The designation is “a powerful symbol of the close relationship the US shares with those countries and demonstrates our deep respect for the friendship” for them, according to the State Department. While it provides some military and economic privileges, it “does not entail any security commitments to the designated country.”
This is apparently just a technicality that someone forgot about. I don’t think after the US military formally surrendered to the Taliban, anyone actually thought the country was an “ally” of Washington.
Although there was some suggestion that the US would be willing to work with the Taliban on security issues or whatever, it was pretty obvious that the Taliban was just going to invite China in to start making them some money.
So, this isn’t really an important story, but it is kind of a final admission that that entire 20-year war was totally pointless, and literally accomplished absolutely nothing other than to waste trillions of dollars in American wealth and get a bunch of boys killed.
Just imagine the amount of energy that was put into that war, and then imagine all of the other things that this energy could have been put into.
There’s more to be said about America losing a war to Bronze Age tribal people, I’m sure. You have this meme of “no country with gay pride parades has ever won a war.” I think losing to the Taliban shows that every battle is a spiritual battle, and the Pashtun people are nothing but alpha male energy.
You can picture these guys in a cave in 2001 being told that the biggest and most powerful military in world history is invading their small goat herder cave nation, and just nodding and grunting, like, “alright. We’ll deal with it.”
There is something to be learned about the way people who are masculine and metaphysical view death and sacrifice. We need to further examine the fear of death and its crippling effects.
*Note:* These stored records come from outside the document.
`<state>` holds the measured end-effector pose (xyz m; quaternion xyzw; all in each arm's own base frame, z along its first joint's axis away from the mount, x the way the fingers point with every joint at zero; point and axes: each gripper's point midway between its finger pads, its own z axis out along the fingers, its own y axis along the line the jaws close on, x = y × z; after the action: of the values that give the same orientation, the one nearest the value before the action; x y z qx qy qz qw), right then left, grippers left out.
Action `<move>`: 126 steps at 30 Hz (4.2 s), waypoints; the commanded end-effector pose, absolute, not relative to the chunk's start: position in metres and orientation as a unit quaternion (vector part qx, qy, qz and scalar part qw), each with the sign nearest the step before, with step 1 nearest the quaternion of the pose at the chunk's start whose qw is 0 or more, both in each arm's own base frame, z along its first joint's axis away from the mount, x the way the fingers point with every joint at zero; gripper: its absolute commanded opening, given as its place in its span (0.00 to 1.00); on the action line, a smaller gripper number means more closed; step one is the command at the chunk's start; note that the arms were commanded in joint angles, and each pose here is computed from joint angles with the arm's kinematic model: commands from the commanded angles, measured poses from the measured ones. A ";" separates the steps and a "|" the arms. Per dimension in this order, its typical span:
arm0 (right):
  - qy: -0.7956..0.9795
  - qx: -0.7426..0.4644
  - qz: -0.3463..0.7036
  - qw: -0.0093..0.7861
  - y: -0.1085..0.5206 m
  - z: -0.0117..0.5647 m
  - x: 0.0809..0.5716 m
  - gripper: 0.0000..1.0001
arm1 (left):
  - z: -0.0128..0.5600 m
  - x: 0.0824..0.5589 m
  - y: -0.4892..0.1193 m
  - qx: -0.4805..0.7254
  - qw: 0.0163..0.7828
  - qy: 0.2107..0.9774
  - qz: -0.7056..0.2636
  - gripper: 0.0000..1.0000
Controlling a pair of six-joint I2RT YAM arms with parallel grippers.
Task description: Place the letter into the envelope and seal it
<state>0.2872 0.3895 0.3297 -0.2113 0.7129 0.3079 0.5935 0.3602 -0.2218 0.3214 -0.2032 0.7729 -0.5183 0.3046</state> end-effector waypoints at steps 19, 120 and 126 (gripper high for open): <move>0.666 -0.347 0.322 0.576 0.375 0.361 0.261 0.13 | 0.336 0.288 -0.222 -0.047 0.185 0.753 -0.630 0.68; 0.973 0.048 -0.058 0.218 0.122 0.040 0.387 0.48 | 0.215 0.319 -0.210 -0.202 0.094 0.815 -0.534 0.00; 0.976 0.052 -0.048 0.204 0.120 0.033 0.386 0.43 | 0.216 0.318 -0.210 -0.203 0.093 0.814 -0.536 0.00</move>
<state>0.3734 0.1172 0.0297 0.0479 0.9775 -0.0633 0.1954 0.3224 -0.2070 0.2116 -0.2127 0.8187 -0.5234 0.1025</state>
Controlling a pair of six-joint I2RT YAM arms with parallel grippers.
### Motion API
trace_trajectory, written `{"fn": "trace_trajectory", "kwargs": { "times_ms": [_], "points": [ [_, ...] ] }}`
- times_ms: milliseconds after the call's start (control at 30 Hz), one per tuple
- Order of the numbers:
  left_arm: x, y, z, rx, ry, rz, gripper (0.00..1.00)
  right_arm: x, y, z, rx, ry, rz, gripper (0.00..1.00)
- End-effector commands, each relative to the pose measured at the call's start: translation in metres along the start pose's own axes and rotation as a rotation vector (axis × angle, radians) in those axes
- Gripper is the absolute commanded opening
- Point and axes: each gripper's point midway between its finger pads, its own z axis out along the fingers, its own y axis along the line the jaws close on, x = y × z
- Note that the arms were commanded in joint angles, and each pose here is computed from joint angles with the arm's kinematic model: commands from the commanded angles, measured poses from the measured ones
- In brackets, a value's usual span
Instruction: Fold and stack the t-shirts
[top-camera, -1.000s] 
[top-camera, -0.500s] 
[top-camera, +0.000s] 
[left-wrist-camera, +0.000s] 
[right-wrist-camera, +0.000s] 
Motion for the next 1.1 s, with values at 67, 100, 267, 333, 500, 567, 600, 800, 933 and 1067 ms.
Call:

You’re not going to find any more clear representation of masculine energy than the Pashtun, but of course, it’s also one of the most technologically simplistic nations on earth (I don’t think it is fair to say “primitive” in the way you would say an African country is “primitive,” as they have a complex and functional social order and hierarchy). But there clearly needs to be some kind of balance between material development and maintaining metaphysical energy, if that is possible (we don’t really know if it is possible).
It’s probably important to acknowledge just how far we’ve fallen. We look to the 1950s as some kind of ideal.
But the Taliban would look at Elvis Presley and say “what the hell is that faggot doing?”